Justin Goodrum: Frame by Frame
Justin Goodrum has collaborated with NBC to direct and produce a short documentary on mental health disparities within Milwaukee’s Black community, and his production company, Good Entertainment, presented at the 2021 Culture, Health, and Wellbeing International Conference. He was selected to participate in Firelight Media’s Groundwork Lab with his film The Stigma of the Durag, which went on to premiere at the 2022 Milwaukee Film Festival, earning an Honorable Mention, before airing on Milwaukee PBS’s Black Nouveau in 2023. For the past three years, Goodrum has been producing One Minute Remaining, an independent feature-length documentary about the social and economic burdens of incarceration on women. He is in pre-production for Christopher, which returns to the subject of mental health disparities, this time in the form of a feature-length horror film. Other recognition includes the Milwaukee Film Focus Finder Filmmaking Accelerator Program (2023), City of Milwaukee Arts Board Artist of the Year Award (2024), and the gener8tor Art x Sherman Phoenix accelerator program (2024).
Jovanny Hernandez Caballero: Weavers (nia kanu do) and Farmers
(teé xe+ú ñu’u): Threads of Family and Soil
Jovanny Hernandez Caballero is a community artist and photographer in Milwaukee, Wisconsin. He completed his BFA in Photography & Imaging at the UW-Milwaukee in 2023 and is a staff photographer at the Milwaukee Journal Sentinel. He is a first-generation American and descendant of Mixtecs, an Indigenous group based in present-day Oaxaca, Mexico. His work centers around themes of cultural heritage and identity. Through his photography, Jovanny documents the beauty of Milwaukee’s South Side and his family’s native land of Oaxaca. He seeks to showcase the richness and diversity of his community, celebrating its people, culture, and traditions.

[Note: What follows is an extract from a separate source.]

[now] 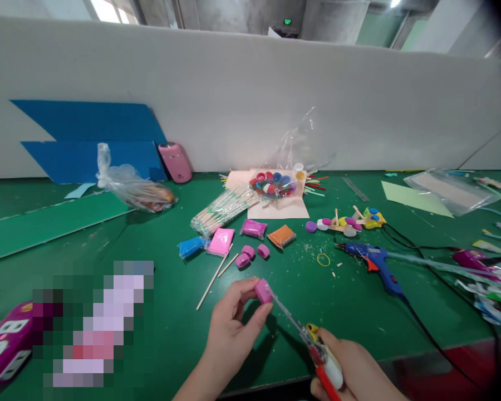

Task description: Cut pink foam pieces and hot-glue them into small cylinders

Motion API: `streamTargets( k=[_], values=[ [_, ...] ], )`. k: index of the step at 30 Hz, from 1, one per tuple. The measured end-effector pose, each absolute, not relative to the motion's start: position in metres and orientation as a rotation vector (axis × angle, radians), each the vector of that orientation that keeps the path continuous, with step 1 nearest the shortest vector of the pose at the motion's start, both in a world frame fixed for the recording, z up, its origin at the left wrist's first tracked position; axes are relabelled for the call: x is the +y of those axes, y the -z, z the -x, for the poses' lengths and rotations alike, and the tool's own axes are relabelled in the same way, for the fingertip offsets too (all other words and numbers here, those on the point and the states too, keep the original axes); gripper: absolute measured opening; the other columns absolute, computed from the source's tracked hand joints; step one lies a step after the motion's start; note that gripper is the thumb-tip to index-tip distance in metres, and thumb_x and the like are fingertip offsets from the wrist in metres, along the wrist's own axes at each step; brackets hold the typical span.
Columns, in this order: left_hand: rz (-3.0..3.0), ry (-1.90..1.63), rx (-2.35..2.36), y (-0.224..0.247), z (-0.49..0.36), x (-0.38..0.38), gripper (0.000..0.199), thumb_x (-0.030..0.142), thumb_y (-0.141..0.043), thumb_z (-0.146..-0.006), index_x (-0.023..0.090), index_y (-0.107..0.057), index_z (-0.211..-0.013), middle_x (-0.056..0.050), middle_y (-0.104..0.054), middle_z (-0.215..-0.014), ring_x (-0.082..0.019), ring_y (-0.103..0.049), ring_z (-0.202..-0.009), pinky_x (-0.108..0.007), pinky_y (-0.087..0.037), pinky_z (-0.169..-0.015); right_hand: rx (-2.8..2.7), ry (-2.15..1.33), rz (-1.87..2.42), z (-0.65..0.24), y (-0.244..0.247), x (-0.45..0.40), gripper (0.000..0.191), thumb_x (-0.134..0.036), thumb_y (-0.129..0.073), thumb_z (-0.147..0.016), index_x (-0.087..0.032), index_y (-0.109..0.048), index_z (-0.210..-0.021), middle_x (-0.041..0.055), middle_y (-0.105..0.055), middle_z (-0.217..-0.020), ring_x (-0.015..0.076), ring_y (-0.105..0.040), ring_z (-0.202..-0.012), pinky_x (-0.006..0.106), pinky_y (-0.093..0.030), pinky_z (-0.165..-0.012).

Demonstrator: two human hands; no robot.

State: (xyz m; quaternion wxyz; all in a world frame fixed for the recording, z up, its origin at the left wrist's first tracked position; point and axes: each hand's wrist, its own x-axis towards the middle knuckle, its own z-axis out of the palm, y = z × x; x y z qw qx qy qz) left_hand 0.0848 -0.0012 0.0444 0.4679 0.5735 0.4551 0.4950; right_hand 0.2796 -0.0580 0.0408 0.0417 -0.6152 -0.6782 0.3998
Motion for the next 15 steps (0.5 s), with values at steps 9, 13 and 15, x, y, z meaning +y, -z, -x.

Nicholas Perry: Along the Path
Nicholas Perry is a painter based in Milwaukee, Wisconsin. He graduated from University of Wisconsin-Milwaukee in 2018 with a BFA in Painting and Drawing. His work was selected for the Wisconsin Artists Biennial at the Museum of Wisconsin Art in 2018 and he had a solo exhibition at The Alice Wilds in Milwaukee in 2019. Group exhibitions include Usable Space and Real Tinsel (Milwaukee), the Trout Museum of Art’s TMA Contemporary (Appleton, Wisconsin), and Shin Gallery’s SHIN HAUS project (New York). Perry’s work has been published in New American Paintings, Midwest Edition (Nos. 137 and 149).
Walking Together, Weaving the World
June 11- 20, 2025
Milwaukee City Hall, 200 E. Wells St.
FREE
Walking Together, Weaving the World, an exhibition of work by local refugee children and youth, is on display in the Milwaukee City Hall Rotunda in conjunction with our World Refugee Day Celebration at City Hall. Participating schools include Hmong American Peace Academy, the International Newcomer Center at Milwaukee Academy of Chinese Language, and Clement J. Zablocki School.